Glutathione support:

  • NAC 1800mg (600mg 3x daily)
  • Glycine 5g before bed
  • Selenium 200mcg

Energy and antioxidants:

  • CoQ10 200mg (ubiquinol)
  • PQQ 20mg
  • Alpha-lipoic acid 600mg

Neurotransmitter support as needed:

  • Tyrosine 1000mg (mornings when needed)
  • Taurine 2000mg
  • L-theanine 200mg
  • Glycine doubles as calming support

Gut health:

  • Rotate probiotics monthly
  • L-glutamine 10g daily
  • Diverse fiber intake

Lifestyle:

  • 7-8 hours sleep (non-negotiable)
  • Morning sunlight exposure
  • Moderate exercise 5x/week
  • Stress management practices daily
  • Regular social connection

What made the biggest difference:

Foundation nutrients. Not the fancy stuff. The basics—P5P, magnesium, zinc, B-vitamins. Those created the metabolic capacity for everything else to work.

NAC for cravings. Remarkably effective. The research undersells it.

Energy support. CoQ10 and PQQ made enormous difference in fatigue and mental clarity.

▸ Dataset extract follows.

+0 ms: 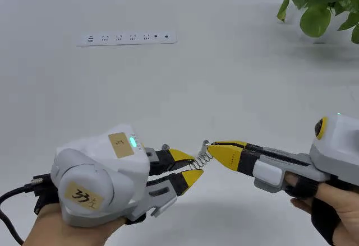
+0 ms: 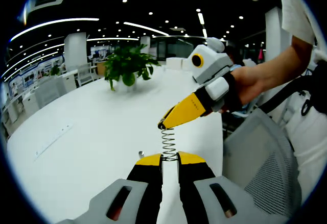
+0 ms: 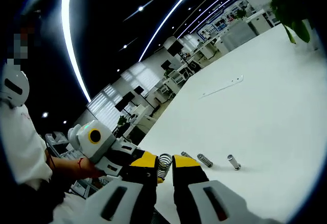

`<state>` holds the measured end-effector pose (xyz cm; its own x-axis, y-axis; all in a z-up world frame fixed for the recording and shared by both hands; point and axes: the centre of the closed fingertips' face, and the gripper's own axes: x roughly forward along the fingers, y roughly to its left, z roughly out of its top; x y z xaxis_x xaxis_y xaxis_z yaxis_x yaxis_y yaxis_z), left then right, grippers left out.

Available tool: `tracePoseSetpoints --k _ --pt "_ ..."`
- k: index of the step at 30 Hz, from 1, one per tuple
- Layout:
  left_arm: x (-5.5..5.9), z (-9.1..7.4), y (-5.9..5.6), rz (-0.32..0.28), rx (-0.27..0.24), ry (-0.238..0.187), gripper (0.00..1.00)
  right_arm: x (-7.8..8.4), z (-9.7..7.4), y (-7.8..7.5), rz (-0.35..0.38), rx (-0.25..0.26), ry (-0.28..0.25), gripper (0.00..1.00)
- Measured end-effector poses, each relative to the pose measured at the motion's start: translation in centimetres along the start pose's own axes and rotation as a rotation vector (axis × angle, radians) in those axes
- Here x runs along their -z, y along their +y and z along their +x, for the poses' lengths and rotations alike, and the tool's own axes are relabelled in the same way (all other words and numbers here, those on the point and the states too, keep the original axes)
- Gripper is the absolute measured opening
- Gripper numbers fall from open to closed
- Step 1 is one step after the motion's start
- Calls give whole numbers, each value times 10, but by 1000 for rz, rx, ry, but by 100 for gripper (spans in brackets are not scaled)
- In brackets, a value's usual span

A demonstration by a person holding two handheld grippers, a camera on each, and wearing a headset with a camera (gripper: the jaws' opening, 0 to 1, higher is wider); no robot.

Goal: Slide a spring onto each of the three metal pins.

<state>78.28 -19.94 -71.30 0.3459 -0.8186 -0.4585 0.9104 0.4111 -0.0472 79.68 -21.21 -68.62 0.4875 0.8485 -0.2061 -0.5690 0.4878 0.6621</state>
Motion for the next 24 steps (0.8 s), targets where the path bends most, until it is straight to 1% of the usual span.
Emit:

Sleep. When I miss sleep, everything degrades. When I protect it, everything improves.

How cravings changed:

Early: Overwhelming, constant, exhausting.

Months in: Present but manageable.

Now: Rare. Brief when they occur. More like memories than compulsions.

The result:

Natural rewards work. Life is engaging. Food tastes good. Accomplishment feels satisfying. Connection brings genuine pleasure. I'm not abstaining through willpower—I'm living in a way that doesn't require substances because my brain's reward system functions properly.

That's what metabolic recovery actually means. Not managing symptoms forever. Restoring function so symptoms resolve.

Fix the system. The cravings fix themselves.